Significant increases in permeability of coal with continued production of coalbed methane is a well-accepted phenomenon, particularly in the San Juan basin in the US and Surat basin in Australia. Modeling this increase is either based on the resulting increase in fracture porosity of coal or, the associated changes in stresses as a result of the sorption-induced strain. This paper combines the experimental results of a study that measured sorption-induced coal matrix volumetric strain with depletion and a model proposed to estimate the associated changes in stress. The overall changes in stress, resulting from the combined effects of poro-mechanical behavior and sorption-induced strain, were estimated by introducing a Biot-like coefficient relating the volume of sorbed gas and the associated stress. Plotting the stress path followed during depletion along with the failure envelope for the coal-type clearly showed that shear failure of coal is possible due to the anisotropic loading of coal as a result of reduction in the horizontal stresses. This, in turn, results in a large increase in permeability.
US coalbed methane (CBM) production was 1.4 trillion cubic feet (TCF) in 2014 and, as of December 31, 2014, proven reserves were estimated to be 15.7 TCF (EIA, 2015). Leading in production in the US were the states of Wyoming, Virginia, Utah, Oklahoma, New Mexico and Colorado. Although production has dipped from the high of 1.9 TCF in 2010, CBM continues to be an important source of energy in the US.
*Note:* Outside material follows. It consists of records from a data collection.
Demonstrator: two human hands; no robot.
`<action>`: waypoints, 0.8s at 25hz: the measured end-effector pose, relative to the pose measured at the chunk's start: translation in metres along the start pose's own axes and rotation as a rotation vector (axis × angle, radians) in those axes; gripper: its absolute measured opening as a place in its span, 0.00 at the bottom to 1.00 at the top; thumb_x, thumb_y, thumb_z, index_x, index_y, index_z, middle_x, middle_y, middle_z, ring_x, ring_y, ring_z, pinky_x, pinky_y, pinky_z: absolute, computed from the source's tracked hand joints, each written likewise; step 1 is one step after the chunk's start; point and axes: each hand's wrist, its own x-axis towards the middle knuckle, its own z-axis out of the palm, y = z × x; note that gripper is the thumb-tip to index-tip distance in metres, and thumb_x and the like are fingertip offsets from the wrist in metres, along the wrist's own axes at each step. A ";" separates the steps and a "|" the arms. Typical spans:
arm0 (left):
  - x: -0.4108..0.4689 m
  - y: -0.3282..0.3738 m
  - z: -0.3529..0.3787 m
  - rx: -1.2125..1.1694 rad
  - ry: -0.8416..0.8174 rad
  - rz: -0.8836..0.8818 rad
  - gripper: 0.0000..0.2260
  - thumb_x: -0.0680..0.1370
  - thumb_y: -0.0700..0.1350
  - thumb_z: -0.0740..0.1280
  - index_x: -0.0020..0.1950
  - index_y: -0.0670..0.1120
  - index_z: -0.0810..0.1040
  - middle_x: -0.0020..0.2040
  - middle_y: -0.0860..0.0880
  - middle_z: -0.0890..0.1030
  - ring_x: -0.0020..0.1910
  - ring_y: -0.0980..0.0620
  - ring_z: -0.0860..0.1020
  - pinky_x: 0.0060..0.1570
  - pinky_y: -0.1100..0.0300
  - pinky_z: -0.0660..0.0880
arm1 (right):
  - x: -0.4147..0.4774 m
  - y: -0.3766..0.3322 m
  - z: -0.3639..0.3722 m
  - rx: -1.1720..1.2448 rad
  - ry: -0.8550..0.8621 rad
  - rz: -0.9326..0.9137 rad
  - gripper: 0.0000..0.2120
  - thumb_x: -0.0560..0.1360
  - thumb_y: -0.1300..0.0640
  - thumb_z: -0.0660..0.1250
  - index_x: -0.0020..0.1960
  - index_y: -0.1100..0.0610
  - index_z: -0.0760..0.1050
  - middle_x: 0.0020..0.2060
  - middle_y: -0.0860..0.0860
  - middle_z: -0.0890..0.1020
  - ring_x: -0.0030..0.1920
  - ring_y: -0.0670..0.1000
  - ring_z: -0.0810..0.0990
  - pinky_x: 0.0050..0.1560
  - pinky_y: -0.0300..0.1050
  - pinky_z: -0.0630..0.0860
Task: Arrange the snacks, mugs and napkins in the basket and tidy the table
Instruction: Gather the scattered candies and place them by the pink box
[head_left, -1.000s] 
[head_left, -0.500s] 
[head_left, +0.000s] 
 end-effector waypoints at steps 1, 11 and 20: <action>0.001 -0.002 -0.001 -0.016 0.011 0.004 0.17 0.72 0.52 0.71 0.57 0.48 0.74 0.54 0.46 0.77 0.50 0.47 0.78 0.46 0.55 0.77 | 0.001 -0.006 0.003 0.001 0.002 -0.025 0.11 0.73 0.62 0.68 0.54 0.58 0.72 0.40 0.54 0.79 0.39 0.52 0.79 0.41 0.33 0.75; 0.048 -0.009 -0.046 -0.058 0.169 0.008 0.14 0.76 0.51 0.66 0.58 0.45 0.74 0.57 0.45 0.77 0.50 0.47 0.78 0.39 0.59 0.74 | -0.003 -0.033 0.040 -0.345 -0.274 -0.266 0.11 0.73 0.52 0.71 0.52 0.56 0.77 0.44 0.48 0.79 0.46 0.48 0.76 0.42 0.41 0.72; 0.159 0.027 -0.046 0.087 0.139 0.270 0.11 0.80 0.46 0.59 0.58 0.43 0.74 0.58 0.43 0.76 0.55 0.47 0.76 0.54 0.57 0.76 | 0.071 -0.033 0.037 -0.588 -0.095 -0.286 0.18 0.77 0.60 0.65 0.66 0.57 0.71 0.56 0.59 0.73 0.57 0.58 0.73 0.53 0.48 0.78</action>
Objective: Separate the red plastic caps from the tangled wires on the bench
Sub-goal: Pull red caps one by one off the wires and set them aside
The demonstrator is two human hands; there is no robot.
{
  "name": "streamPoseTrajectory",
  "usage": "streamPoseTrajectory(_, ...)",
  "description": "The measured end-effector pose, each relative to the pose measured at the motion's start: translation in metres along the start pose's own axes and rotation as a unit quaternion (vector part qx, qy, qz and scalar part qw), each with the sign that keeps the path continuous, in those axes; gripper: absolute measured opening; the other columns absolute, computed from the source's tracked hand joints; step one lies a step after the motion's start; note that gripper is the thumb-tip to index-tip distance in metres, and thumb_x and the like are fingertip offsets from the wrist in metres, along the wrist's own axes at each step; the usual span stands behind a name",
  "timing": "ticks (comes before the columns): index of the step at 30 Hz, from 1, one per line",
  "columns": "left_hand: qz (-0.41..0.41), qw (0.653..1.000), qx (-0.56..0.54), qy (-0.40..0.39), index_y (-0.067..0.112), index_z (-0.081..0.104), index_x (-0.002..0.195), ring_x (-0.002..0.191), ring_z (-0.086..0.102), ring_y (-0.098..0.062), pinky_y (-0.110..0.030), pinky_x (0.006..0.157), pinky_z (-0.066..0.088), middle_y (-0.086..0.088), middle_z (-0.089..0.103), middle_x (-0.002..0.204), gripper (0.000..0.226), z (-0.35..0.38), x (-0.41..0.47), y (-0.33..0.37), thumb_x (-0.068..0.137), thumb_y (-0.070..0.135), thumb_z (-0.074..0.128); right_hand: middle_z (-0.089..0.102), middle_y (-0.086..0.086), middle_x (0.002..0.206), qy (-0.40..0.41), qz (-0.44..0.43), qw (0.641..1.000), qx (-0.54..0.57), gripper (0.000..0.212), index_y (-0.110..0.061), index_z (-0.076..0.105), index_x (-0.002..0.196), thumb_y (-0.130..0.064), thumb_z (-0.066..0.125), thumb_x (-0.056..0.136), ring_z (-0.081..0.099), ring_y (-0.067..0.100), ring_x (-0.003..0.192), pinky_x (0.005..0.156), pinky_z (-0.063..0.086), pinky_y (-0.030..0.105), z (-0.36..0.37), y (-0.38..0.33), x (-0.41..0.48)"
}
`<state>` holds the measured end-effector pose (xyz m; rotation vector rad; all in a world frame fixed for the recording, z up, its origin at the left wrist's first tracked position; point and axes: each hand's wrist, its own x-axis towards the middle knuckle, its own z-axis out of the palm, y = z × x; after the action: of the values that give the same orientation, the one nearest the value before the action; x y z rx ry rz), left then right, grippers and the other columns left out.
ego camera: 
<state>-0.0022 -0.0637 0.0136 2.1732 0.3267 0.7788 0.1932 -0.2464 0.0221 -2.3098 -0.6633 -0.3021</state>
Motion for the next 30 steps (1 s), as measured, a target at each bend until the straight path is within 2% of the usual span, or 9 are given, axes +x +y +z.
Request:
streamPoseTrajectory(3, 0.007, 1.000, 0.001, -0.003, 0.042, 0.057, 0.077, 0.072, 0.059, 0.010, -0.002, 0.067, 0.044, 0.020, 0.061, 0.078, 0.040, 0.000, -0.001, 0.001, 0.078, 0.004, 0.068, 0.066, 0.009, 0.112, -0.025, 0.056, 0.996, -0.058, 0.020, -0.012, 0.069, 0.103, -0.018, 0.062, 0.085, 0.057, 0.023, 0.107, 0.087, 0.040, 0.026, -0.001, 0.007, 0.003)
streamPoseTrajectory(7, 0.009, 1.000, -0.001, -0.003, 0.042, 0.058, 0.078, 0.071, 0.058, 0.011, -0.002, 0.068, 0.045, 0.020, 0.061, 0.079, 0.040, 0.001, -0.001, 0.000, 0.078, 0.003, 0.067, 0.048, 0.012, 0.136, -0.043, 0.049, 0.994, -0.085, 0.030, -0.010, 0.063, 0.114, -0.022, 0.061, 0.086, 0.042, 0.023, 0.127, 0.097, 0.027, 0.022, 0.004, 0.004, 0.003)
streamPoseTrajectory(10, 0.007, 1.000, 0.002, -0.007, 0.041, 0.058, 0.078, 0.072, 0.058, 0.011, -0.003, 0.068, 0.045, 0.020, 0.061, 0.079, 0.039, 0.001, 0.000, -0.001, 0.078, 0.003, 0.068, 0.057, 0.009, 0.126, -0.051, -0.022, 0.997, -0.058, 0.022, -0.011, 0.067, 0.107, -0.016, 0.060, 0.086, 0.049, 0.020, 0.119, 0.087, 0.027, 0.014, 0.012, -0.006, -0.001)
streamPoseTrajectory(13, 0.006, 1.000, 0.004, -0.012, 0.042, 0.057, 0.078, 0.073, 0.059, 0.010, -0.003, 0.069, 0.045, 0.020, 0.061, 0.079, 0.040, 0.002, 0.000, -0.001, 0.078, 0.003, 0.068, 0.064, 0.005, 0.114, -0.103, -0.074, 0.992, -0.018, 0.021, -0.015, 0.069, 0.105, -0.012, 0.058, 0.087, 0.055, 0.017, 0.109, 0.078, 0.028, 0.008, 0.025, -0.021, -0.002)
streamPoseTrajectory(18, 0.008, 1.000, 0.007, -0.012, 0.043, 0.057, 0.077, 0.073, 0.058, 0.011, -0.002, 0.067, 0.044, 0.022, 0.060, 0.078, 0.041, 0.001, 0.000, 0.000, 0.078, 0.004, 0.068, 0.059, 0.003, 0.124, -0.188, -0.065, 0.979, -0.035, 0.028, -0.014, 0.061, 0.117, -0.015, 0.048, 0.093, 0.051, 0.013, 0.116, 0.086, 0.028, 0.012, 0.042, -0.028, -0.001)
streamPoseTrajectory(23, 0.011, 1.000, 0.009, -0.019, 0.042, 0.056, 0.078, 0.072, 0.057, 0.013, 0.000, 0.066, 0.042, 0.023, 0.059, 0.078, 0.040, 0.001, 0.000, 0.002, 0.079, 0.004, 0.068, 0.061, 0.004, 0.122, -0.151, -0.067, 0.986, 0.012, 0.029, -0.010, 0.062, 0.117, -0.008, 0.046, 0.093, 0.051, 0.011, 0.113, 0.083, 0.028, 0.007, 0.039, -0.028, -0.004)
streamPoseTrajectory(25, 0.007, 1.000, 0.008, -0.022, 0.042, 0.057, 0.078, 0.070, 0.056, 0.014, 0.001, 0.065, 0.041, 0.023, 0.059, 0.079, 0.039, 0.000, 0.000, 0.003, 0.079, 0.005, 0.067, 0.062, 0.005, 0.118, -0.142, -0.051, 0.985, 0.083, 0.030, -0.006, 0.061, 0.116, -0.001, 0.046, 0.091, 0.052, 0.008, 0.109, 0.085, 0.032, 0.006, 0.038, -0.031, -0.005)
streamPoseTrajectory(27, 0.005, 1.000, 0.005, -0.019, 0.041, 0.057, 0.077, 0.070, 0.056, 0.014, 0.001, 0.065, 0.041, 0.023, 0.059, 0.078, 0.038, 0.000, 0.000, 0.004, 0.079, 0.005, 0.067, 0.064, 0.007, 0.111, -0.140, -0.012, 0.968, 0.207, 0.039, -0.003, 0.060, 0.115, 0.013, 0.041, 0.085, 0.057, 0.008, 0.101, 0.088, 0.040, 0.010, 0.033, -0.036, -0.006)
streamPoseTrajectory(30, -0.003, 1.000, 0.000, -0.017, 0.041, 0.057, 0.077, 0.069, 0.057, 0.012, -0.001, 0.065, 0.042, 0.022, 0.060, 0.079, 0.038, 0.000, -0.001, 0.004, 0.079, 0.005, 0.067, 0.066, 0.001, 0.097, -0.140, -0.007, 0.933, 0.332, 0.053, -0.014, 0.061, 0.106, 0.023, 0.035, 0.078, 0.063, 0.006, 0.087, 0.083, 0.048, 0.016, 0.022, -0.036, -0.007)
The controlling mechanism when producing CBM is the coal permeability. Although, typically believed to decrease with continued production (Unconventional Oil & Gas Production, 2010), coal exhibits a unique behavior, termed “matrix shrinkage”, associated with desorption of gas, resulting in increased permeability (Harpalani and Chen, 1997; Levine, 1996; Mitra et al., 2012). The result is a negative declining trend when producing CBM.